**Your objective:** Across the listing below, how many lines have the word "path" in them? Provide only the number.

**Data provided:**
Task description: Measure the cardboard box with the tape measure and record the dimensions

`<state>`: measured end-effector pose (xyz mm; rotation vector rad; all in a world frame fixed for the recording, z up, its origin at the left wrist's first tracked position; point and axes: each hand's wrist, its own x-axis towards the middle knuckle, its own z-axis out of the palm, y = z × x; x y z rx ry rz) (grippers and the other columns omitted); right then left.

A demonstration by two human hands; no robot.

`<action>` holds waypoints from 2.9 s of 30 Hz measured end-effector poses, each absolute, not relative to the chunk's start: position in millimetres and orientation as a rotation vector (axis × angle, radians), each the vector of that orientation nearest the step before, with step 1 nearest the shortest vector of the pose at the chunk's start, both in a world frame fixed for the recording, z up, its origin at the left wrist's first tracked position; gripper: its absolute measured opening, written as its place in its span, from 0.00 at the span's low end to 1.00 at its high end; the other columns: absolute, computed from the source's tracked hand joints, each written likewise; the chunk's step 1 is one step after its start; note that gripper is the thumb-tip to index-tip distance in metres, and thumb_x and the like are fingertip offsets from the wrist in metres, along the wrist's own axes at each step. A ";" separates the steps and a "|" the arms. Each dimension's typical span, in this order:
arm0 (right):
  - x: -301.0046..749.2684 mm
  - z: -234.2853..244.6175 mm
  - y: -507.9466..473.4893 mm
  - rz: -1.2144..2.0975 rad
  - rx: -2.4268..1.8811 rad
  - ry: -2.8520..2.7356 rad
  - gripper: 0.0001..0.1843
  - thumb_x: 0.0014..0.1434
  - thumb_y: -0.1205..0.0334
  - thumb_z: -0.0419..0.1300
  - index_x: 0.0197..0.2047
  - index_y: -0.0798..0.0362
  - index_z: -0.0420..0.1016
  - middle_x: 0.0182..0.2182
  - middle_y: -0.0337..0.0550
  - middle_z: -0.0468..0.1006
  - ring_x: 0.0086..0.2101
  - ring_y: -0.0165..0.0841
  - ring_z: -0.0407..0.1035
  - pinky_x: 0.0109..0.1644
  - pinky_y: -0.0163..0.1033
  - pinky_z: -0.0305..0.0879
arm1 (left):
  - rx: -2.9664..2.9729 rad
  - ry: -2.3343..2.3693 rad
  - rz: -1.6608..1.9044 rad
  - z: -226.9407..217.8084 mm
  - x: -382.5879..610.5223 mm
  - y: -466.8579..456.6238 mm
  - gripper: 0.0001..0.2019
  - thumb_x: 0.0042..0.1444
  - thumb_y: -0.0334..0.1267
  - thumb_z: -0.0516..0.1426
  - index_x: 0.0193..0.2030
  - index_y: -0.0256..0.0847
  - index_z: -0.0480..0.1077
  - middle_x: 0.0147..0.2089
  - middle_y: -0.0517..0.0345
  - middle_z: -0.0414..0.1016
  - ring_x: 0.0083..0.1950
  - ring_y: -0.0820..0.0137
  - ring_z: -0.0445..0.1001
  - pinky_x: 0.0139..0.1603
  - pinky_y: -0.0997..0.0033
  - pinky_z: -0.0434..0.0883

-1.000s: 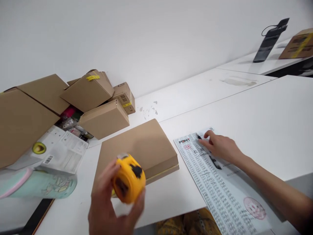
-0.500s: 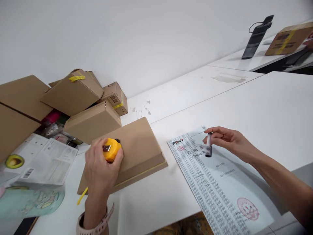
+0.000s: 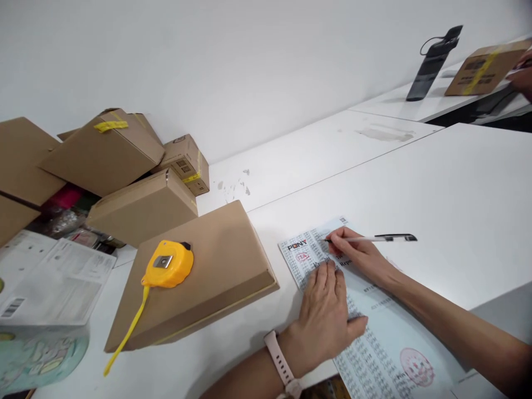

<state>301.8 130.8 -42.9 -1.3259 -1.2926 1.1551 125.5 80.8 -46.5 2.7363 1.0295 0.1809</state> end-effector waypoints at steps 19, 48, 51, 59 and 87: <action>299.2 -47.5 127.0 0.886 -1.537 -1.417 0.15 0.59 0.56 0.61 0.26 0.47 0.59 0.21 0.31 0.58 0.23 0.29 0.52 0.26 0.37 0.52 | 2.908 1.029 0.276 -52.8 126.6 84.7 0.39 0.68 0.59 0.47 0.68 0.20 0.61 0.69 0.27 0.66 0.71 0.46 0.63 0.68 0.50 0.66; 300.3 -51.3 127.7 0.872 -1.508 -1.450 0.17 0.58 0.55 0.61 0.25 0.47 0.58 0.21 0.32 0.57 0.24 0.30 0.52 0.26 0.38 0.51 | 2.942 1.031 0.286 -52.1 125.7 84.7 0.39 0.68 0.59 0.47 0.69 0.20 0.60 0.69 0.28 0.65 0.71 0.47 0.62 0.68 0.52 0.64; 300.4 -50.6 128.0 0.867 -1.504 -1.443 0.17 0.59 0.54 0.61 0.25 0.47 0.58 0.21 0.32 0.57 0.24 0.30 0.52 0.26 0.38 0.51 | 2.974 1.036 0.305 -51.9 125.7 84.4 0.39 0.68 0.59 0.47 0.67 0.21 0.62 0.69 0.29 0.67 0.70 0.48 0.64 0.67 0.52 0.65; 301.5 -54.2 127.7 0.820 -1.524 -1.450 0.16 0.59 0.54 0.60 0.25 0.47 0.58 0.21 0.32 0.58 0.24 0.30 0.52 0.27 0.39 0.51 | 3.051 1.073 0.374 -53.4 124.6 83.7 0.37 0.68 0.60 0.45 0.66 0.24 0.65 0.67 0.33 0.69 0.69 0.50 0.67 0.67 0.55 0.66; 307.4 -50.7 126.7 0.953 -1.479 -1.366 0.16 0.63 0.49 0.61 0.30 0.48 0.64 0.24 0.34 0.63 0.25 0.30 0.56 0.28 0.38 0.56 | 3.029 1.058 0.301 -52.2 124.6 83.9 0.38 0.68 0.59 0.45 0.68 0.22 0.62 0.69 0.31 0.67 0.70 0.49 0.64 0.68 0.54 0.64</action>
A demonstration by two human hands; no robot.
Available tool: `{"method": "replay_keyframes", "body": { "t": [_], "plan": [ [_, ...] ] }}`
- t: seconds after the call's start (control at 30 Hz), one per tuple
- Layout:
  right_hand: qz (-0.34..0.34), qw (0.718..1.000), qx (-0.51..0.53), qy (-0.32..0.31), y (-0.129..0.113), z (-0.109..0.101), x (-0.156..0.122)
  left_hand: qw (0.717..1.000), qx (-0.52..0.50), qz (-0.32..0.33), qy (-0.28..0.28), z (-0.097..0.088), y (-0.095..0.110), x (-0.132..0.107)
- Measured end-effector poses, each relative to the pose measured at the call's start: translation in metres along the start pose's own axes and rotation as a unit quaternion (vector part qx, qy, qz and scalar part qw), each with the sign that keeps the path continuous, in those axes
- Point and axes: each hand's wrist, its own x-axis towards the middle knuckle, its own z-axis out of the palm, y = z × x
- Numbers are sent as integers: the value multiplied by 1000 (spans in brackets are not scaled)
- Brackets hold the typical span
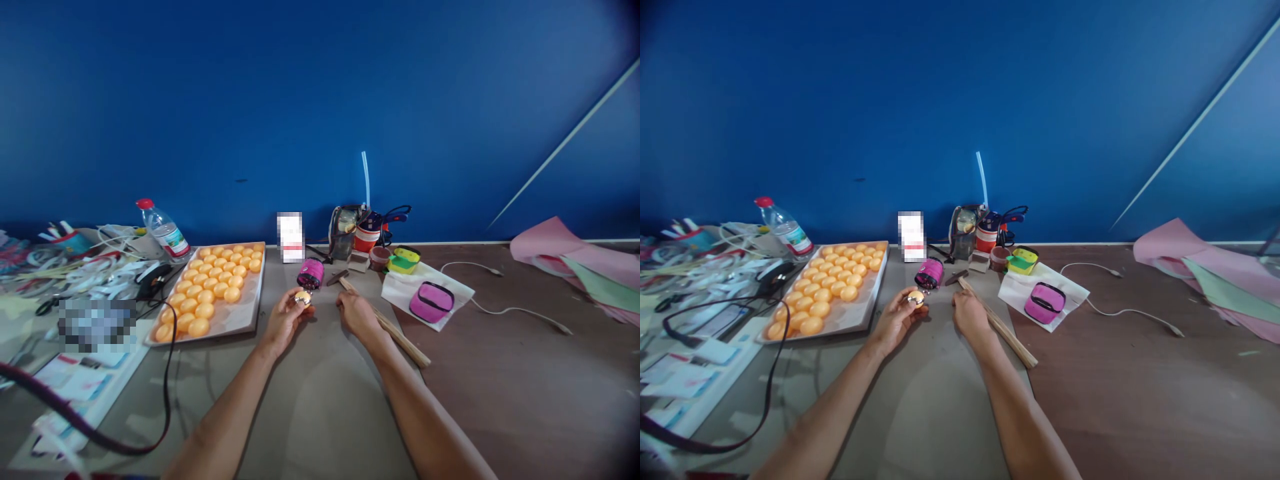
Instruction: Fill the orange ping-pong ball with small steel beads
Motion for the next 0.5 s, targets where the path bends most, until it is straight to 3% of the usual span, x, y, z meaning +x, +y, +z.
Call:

**Reply:** 2